Jay's World of Abstracts 00033


Strong Religious Views Decrease Teens' Likelihood of Having Sex. Teens' Attitudes Towards Sex Hold More Sway than Religious Views

from a NIH Press Release, April 2, 2003

[Standard disclaimer: The nature of abstracts are that they are pieces of something larger. Not everyone is going to be happy with my choice of abstracts from any larger work, so if you are dissatisfied, I would refer you to the original document, which should be able to be found on the Internet. I encourage others to make their own abstracts to satisfy their needs. I would be happy to publish them here.

Jay's Introduction

Some of our MCCH Council members attended a teleconference on Healthy Teen Development that revealed some interesting new research (which has been abstracted previously). We were concerned because the research tended to discount the influence of religious belief on teen sexual behavior. It seemed other people had the same concern and the NIH listened enough to dig into the research a bit deeper.
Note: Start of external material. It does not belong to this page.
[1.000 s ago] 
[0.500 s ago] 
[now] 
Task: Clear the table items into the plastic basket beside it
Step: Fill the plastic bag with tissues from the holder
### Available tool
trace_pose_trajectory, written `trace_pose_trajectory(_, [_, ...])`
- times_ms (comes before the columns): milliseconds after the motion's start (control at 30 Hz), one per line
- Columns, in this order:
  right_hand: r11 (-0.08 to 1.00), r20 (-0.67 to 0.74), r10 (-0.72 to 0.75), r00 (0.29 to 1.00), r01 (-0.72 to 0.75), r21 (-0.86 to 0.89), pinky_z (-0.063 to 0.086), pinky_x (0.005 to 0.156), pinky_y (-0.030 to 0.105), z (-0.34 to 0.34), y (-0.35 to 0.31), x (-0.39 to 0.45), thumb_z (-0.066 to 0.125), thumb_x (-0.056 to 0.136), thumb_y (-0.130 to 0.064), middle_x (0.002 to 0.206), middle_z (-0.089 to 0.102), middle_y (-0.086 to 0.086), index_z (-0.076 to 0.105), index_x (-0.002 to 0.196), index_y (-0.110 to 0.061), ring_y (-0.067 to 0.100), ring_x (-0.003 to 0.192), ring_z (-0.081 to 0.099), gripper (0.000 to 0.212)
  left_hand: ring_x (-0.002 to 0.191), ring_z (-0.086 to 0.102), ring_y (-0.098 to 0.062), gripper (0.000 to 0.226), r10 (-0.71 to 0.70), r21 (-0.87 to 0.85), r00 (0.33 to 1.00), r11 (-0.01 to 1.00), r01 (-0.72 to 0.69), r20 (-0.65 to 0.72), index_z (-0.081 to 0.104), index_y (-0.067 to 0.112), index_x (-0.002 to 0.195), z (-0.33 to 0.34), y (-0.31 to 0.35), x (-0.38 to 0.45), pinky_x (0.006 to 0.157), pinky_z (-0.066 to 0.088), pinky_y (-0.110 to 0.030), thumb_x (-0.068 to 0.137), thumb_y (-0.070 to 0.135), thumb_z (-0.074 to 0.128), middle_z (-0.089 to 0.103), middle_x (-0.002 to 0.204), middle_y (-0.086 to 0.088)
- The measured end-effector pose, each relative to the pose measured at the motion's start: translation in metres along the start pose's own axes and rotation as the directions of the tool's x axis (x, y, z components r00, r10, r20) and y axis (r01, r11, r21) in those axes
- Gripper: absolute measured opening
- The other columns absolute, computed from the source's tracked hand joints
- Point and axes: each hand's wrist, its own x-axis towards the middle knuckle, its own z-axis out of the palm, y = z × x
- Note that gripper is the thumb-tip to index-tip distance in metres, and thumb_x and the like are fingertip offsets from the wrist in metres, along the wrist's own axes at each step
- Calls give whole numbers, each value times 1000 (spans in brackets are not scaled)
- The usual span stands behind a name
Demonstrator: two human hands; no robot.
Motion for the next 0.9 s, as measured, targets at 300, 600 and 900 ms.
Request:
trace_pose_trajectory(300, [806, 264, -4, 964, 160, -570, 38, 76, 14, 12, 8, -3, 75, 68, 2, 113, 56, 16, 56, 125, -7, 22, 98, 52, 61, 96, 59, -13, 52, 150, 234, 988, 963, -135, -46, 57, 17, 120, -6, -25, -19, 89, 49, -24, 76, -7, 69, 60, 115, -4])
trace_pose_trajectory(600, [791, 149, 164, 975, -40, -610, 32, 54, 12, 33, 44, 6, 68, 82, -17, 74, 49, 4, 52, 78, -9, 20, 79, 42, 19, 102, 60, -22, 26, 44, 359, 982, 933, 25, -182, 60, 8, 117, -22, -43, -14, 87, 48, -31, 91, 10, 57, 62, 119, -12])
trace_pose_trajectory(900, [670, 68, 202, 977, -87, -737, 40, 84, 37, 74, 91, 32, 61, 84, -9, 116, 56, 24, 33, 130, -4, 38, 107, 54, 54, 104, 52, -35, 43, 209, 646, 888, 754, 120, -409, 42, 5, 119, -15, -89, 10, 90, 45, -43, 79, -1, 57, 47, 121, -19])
Here is their press release on the results.

I produced this abstract using time paid for by the Quay County Maternal Child and Community Health Council with funds from the New Mexico Department of Health.

Abstracts

Religious beliefs influenced whether adolescents will have sex, especially for girls. However, such beliefs only had a minor influence on whether boys had sex. As might be expected, for both girls and boys, more permissive attitudes -meaning more positive or favorable-towards sex increased the likelihood that they would have sex. Having sex did not affect boys' or girls' religious beliefs. After having sex, however, girls' attitudes about sex were likely to become more positive or favorable.
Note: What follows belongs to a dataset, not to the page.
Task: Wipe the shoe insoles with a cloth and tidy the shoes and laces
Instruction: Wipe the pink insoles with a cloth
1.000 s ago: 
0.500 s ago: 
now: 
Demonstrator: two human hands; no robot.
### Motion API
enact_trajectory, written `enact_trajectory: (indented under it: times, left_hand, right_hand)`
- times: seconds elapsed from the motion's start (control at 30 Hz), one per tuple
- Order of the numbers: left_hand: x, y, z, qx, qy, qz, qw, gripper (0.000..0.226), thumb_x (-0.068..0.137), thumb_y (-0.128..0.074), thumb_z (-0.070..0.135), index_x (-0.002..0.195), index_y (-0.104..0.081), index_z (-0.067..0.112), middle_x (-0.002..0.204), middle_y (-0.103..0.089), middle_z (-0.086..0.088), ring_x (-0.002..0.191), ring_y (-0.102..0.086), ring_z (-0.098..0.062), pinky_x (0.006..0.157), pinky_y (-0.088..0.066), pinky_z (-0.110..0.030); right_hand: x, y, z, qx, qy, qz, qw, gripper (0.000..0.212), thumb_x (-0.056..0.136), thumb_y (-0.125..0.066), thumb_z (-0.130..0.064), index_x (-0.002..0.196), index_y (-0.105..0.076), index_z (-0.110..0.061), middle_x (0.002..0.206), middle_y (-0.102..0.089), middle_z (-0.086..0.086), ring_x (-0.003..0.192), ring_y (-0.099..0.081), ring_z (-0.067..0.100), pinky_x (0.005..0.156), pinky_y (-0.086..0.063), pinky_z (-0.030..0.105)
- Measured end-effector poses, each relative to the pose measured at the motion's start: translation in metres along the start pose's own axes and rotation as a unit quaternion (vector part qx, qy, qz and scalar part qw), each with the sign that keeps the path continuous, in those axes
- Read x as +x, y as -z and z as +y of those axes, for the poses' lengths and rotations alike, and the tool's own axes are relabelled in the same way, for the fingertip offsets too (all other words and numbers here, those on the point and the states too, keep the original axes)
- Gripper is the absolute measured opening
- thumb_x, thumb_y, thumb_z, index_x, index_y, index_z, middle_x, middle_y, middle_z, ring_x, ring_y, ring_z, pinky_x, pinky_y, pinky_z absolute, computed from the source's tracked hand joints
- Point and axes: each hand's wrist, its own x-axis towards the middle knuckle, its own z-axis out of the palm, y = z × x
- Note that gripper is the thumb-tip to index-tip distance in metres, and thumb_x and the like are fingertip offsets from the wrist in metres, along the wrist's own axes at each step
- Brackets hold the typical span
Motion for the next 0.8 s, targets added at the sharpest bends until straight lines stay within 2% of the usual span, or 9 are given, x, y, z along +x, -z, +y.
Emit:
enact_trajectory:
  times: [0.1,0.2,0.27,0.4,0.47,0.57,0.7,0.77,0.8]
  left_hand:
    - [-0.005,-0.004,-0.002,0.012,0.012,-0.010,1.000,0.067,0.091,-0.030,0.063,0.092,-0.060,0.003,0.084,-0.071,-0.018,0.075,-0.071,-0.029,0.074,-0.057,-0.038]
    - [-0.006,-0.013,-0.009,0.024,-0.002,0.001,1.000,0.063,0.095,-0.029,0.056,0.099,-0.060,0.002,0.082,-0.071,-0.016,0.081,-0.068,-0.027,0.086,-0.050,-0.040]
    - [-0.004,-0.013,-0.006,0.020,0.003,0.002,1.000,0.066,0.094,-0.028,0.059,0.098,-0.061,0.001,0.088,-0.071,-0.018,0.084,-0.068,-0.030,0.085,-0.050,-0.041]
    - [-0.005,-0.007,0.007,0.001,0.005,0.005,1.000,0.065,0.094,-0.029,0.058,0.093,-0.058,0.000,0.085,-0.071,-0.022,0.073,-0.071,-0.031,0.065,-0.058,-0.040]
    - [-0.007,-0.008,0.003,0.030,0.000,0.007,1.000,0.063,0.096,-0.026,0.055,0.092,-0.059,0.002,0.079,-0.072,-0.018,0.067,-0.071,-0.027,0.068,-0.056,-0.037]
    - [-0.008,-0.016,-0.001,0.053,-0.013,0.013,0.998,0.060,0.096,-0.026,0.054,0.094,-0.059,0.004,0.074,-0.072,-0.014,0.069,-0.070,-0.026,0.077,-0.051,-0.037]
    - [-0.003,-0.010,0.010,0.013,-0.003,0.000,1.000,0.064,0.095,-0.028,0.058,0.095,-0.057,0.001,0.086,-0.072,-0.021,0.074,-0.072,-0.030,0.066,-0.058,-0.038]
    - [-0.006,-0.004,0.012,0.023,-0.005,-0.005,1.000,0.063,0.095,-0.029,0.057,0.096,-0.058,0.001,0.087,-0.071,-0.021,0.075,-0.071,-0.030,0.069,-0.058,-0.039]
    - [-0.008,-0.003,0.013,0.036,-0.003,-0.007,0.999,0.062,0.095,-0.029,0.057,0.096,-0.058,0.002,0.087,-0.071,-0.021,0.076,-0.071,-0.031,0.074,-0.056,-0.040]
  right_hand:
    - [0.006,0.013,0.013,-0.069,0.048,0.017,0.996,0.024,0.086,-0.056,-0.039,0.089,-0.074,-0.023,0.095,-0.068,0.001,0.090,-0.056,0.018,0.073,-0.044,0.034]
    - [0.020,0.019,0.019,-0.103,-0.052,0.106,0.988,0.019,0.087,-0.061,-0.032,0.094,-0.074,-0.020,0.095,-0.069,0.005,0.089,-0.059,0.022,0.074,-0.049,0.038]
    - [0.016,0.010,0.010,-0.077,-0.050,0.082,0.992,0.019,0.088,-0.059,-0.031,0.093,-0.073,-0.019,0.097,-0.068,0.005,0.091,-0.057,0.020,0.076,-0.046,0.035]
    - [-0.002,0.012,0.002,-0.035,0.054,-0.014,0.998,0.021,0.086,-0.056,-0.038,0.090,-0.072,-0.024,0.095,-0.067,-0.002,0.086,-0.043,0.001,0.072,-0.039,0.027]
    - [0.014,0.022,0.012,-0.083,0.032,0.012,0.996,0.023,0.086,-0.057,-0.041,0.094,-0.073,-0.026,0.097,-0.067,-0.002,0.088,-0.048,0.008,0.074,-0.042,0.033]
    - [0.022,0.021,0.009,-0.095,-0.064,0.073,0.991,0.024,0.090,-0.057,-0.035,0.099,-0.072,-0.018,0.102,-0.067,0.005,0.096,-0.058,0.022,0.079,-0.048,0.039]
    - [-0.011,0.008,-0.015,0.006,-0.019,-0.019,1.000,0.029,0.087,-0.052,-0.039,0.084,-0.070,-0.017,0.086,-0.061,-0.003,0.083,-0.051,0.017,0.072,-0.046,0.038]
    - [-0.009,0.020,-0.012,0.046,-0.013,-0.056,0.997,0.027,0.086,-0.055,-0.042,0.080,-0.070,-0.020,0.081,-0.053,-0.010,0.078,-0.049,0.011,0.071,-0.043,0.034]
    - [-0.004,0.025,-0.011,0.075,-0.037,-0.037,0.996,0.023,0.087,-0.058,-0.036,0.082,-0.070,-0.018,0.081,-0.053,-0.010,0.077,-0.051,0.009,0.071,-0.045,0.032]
The study also found that teen boys are more likely to have positive attitudes about sex, so that having sex doesn't significantly change their attitudes, as it does girls'.

Another finding is that adolescents' own religious and sexual attitudes were more important predictors of their subsequent sexual behavior than were their parents' attitudes toward adolescent sex.

"Parents' religious and sexual attitudes don't directly affect their children's decision to have sex, but they do influence the formation of their children's own attitudes toward sex," says Meier.